Perception Channels: visual ; chemical
The world-wide population size of this species is unknown. It has not been considered for conservation status by any agency.
US Federal List: no special status
CITES: no special status
State of Michigan List: no special status
Adult E. revolutum use avian species, primarily waterfowl as their definitive hosts. Adults are hermaphrodites and live four to eight weeks, occupying the digestive tract of infected birds (Sorensen and Minchella, 1998). Adults begin to produce and release many self-fertilized eggs ten days after infecting the definitive host (Kanev, 1994).
Eggs: The eggs hatch in fresh water in nine to twelve days. Exposure to light stimulates hatching. Eggs hatch into miracidia (Kanev, 1994).

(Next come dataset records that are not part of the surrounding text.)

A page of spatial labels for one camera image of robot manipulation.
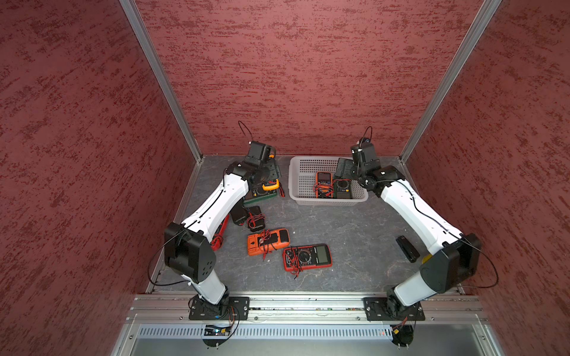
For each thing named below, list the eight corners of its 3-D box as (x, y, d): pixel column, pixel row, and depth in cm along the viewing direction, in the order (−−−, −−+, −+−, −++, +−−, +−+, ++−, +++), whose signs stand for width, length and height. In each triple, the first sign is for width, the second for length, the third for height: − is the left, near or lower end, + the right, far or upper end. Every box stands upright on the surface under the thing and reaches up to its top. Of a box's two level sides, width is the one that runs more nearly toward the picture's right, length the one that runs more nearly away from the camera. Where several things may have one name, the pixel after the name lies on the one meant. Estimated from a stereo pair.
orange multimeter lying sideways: (249, 257, 87) (247, 253, 83) (247, 240, 92) (246, 234, 88) (291, 248, 90) (292, 243, 86) (287, 231, 94) (287, 226, 90)
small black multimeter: (247, 232, 94) (245, 227, 90) (250, 210, 101) (248, 205, 97) (264, 232, 94) (263, 227, 90) (266, 210, 101) (265, 205, 97)
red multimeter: (284, 279, 82) (284, 276, 79) (281, 251, 89) (281, 248, 86) (332, 272, 84) (334, 268, 81) (326, 245, 91) (327, 241, 88)
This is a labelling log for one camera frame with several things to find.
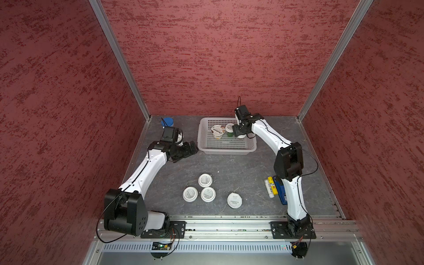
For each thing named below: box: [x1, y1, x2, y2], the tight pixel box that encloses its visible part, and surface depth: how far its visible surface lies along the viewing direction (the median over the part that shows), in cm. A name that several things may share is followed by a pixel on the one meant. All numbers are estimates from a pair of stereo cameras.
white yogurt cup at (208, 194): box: [200, 186, 217, 203], surface depth 80 cm
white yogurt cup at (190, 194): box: [182, 186, 199, 203], surface depth 80 cm
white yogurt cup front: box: [226, 192, 243, 209], surface depth 79 cm
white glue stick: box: [264, 179, 275, 198], surface depth 87 cm
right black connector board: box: [290, 241, 309, 259], surface depth 72 cm
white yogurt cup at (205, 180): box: [197, 173, 213, 188], surface depth 85 cm
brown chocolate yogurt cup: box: [210, 124, 226, 140], surface depth 108 cm
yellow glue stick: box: [268, 176, 279, 195], surface depth 87 cm
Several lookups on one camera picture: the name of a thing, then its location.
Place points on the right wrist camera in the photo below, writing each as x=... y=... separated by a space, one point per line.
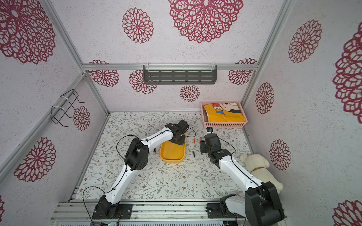
x=209 y=130

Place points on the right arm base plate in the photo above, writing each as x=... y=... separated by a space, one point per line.
x=219 y=210

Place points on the cream plush dog toy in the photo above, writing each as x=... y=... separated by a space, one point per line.
x=258 y=166

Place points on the black wire wall rack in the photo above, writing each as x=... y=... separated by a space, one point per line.
x=58 y=112

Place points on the pink perforated plastic basket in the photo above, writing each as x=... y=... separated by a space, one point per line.
x=222 y=125

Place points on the yellow cartoon towel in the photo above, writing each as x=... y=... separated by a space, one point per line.
x=224 y=112

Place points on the aluminium rail frame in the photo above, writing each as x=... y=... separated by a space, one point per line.
x=145 y=211

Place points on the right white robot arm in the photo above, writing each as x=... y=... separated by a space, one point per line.
x=260 y=205

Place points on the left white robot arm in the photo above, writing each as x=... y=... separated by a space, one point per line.
x=136 y=158

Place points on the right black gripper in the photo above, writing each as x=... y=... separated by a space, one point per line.
x=205 y=144

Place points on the yellow plastic storage tray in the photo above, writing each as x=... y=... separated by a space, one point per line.
x=172 y=153

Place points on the grey wall shelf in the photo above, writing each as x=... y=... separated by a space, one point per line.
x=180 y=75

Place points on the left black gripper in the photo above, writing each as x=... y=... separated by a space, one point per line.
x=181 y=142

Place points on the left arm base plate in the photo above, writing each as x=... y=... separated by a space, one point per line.
x=113 y=211

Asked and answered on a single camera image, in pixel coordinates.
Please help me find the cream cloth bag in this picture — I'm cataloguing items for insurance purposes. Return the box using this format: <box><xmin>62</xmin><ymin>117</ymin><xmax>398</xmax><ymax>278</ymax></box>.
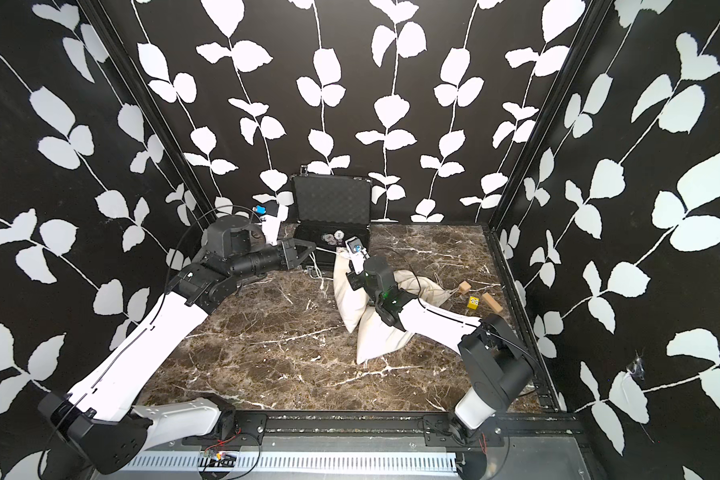
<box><xmin>333</xmin><ymin>247</ymin><xmax>369</xmax><ymax>333</ymax></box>
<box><xmin>356</xmin><ymin>269</ymin><xmax>454</xmax><ymax>366</ymax></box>

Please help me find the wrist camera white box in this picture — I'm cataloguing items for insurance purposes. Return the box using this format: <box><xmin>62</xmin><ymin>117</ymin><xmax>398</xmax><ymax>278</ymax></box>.
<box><xmin>345</xmin><ymin>237</ymin><xmax>368</xmax><ymax>274</ymax></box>
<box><xmin>254</xmin><ymin>205</ymin><xmax>289</xmax><ymax>246</ymax></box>

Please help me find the white perforated cable tray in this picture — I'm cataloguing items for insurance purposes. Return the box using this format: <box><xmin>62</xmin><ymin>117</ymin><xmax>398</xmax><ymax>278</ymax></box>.
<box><xmin>120</xmin><ymin>451</ymin><xmax>457</xmax><ymax>476</ymax></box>

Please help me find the open black poker chip case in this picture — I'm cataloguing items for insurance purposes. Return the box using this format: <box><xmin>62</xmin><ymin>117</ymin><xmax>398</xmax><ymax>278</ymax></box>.
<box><xmin>291</xmin><ymin>173</ymin><xmax>372</xmax><ymax>268</ymax></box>

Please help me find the black front mounting rail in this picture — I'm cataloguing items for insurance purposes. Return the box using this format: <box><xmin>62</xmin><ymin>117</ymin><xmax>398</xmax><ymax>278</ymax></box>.
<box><xmin>221</xmin><ymin>410</ymin><xmax>584</xmax><ymax>450</ymax></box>

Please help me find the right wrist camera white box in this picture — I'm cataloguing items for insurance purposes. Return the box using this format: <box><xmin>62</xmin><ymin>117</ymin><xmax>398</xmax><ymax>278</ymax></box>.
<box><xmin>345</xmin><ymin>237</ymin><xmax>368</xmax><ymax>274</ymax></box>

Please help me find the long wooden block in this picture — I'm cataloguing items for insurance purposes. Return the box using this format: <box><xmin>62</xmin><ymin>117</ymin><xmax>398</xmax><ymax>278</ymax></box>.
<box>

Miracidium: The swimming larval stage can survive six to eight hours before it finds a primary intermediate host, which must be a snail in the family Lymnaeidae (Kanev, 1994). Once a miracidium successfully infects the ovotestis/digestive gland area of the host, it asexually produces three distinct asexual stages, a mother sporocyst and two subsequent redial stages over the course of a month (Sorensen and Minchella, 1998). The final redial produces infective free living cercaria for 25 to 28 days (Kanev, 1994). The cercaria exits the primary intermediate host and infects a secondary intermediate host.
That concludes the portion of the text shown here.